The worldwide box office from the past five years is proof—most top earners are sequels, franchise installments, or adaptations. If this trend continues, we might as well be seeing the end of creativity in Hollywood.
Many of the Big Five studios’s newer films are losing their artistic identity, rendered as cash cows to be milked for maximum profit. Take Mean Girls (2024) for example; an empty echo of the 2004 cult classic, a diluted reproduction of the Broadway staging, and a 112-minute ad for e.l.f. Cosmetics. Or the recent Jurassic World Rebirth, which adds nothing new to the legacy of its six predecessors.
In 1974, Amos Vogel published what became an influential work in cinema literature, Film as a Subversive Art, which chronicles over 600 projects that pushed the boundaries of visual language, storytelling, and subject matter.
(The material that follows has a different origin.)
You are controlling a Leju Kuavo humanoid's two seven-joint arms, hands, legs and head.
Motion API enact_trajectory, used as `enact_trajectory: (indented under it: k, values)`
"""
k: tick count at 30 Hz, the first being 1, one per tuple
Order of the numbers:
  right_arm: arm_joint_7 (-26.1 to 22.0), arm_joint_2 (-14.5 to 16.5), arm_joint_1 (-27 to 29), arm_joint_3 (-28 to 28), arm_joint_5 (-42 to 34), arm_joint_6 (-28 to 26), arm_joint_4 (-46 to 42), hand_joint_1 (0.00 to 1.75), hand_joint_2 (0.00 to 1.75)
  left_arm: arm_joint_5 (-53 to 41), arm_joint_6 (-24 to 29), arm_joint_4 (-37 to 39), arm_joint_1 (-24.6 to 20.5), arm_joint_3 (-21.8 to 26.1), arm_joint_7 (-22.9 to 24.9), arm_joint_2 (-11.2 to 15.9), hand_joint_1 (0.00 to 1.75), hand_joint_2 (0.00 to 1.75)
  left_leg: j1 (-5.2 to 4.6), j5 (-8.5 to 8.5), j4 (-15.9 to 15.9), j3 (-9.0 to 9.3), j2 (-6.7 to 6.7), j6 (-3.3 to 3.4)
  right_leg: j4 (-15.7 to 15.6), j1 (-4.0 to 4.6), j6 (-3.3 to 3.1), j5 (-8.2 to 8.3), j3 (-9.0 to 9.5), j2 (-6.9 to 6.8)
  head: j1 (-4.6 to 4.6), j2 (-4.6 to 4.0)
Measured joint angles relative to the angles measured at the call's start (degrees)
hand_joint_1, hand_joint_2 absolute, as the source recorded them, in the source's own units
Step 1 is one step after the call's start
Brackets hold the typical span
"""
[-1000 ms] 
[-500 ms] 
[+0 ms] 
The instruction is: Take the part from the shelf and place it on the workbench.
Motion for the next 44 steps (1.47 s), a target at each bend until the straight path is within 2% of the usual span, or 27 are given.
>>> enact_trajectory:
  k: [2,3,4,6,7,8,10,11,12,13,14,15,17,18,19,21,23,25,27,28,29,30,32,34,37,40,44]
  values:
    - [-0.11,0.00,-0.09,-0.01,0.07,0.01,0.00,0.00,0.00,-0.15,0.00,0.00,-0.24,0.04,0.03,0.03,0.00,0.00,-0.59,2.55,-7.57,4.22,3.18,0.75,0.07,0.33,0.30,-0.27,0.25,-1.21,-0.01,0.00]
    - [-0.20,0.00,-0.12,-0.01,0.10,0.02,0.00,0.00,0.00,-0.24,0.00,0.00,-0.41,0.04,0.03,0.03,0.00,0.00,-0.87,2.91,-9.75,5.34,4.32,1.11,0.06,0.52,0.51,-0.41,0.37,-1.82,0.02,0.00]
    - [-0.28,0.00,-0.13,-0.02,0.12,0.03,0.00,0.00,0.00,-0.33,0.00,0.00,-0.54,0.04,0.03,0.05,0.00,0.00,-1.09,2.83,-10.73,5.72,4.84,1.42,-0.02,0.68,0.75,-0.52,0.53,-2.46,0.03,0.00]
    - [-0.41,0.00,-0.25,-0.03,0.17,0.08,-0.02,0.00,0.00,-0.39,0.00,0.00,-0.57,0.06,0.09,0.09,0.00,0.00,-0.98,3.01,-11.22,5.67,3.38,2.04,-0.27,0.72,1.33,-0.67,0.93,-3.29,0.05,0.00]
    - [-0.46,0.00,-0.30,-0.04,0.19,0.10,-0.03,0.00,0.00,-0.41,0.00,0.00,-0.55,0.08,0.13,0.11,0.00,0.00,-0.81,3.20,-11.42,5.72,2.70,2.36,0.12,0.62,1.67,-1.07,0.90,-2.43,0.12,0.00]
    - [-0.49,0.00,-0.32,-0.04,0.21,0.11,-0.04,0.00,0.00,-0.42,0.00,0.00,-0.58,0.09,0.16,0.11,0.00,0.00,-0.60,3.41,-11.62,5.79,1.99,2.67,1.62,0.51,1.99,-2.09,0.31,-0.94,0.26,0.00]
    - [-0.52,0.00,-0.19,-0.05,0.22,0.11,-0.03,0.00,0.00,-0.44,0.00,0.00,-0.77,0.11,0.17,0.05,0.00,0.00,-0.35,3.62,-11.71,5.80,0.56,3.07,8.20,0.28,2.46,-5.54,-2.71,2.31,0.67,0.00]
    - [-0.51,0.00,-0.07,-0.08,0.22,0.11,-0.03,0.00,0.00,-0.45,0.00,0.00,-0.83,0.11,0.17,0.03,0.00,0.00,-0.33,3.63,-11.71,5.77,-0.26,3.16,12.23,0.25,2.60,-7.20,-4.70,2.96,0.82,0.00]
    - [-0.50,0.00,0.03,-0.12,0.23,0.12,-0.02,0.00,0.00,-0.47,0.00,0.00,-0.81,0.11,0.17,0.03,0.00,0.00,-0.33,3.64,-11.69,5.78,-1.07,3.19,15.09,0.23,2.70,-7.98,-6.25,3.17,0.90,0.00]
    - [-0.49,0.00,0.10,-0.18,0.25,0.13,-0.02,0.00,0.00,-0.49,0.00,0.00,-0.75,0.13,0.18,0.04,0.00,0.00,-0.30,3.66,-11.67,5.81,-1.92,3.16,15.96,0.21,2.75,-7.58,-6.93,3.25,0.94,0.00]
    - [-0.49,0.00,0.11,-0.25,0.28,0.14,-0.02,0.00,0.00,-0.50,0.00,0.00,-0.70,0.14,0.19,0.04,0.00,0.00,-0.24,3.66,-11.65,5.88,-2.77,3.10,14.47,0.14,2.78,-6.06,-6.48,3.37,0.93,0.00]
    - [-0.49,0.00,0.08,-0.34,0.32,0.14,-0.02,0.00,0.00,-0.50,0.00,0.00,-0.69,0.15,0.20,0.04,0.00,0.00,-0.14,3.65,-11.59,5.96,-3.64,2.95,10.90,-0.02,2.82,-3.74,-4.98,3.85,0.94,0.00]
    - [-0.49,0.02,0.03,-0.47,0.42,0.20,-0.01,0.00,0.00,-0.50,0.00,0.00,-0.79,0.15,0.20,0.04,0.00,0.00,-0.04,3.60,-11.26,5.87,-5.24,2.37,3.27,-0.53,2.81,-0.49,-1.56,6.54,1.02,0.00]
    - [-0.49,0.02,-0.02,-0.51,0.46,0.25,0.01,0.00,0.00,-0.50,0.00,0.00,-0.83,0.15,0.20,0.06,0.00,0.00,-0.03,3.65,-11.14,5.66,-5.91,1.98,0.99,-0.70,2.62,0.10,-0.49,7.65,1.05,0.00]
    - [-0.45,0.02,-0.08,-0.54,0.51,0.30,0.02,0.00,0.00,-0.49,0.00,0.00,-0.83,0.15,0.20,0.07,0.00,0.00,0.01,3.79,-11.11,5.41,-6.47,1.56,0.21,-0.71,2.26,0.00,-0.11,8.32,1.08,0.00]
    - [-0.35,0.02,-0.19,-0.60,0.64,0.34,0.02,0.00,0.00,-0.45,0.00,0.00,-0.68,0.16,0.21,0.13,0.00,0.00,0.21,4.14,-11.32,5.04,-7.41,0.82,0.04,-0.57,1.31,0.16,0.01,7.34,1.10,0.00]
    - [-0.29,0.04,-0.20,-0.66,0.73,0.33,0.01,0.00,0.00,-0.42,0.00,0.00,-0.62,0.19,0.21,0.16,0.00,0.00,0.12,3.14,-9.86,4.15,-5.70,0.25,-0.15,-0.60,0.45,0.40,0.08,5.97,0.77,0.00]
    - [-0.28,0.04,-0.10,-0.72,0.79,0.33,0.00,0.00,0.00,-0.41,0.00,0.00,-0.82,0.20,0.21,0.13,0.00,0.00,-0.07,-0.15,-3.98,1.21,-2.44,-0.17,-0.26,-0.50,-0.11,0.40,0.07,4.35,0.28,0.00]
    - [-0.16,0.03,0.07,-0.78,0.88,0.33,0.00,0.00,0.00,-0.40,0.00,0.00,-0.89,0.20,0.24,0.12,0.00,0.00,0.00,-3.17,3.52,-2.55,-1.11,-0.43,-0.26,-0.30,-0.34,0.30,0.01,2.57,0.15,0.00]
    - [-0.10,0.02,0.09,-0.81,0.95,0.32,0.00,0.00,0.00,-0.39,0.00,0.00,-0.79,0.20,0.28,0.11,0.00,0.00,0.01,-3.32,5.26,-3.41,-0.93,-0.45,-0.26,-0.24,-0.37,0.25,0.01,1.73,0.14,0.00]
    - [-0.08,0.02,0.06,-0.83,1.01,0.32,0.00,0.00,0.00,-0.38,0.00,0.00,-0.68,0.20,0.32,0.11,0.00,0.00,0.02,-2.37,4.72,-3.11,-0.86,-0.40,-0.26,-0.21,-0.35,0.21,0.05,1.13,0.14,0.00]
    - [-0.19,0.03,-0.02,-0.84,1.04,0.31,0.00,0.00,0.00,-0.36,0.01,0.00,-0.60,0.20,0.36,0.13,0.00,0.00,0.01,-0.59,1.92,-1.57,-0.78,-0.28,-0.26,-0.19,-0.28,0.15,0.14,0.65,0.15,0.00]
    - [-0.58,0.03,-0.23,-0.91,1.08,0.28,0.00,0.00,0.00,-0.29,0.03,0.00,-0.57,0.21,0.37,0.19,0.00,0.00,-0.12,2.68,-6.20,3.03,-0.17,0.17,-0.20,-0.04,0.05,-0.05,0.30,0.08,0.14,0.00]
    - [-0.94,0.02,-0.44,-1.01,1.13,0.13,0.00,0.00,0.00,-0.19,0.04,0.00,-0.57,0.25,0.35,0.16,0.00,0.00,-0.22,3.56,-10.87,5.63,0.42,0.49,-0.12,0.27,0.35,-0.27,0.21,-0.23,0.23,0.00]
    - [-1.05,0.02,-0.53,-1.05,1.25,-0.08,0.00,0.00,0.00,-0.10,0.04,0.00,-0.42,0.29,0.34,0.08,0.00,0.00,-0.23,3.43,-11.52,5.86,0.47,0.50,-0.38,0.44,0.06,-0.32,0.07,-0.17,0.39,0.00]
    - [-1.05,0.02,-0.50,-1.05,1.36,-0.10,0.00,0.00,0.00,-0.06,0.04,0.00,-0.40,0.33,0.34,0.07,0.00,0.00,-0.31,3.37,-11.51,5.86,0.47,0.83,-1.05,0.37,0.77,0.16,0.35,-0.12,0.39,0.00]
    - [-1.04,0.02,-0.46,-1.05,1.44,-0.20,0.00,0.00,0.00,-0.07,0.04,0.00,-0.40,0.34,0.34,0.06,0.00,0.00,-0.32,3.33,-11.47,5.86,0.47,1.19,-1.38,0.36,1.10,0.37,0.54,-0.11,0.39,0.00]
In Paul Cronin’s 2004 documentary based on this book, he said, “Subversive art makes you look at things in a new and very different way. It disrupts. It destroys, and thereby builds up new realities and new truths.”
It’s an outlook that’s pertinent in viewing today’s cinema culture, when most major Hollywood studios are risk-averse. Yet, if we look at the current social media landscape, homogenization is the trend nowadays. With the internet reading algorithms and creating aesthetics, society becomes more and more uniform—think how one viral trend is all everyone can talk about for a week. Brands and creators capitalize on it, and in two week’s time, it’s oversaturated and people are over it. But it’s the type of herd mentality that our society is imprisoned by, and the film industry is replicating this.
It doesn’t help that pop culture—fashion, beauty, and even advertising—are circling back to the Y2K era. This bleeds into music, whether it’s an evocation of the sonic genres, music video homages, or even direct references. So it’s à propos that major studios are also resurrecting films from that time period and weaponizing the behavior of buying nostalgia.
Without any new, revolutionary films to define this generation, a lot of us fall back to the classics we know and love from the 90s and 2000s.
Paired with studios’ fears of fresh and risky creative visions, it will continue to create this loop of cause and effect that always favors the continuity of existing IPs instead of original features. That’s why this year, we’re seeing sequels to seemingly standalone movies like Freaky Friday, The Devil Wears Prada, and My Best Friend’s Wedding, on top of TV revivals of Sex and the City and Legally Blonde. There’s little space left for new ideas and stories to be told—rife grounds for creative, boundary-pushing experimentation—which poses a financial risk for Hollywood studios in an increasingly capitalist era.
Considering film presents itself as a reflection of society during a certain time period, the 2025 era falls flat as a mere refraction of the ‘90s and 2000s, offering barely anything new to the zeitgeist. Cinema captures what society loves, fears, and thinks; does that mean today’s society loves the long-gone past and fears creative originality?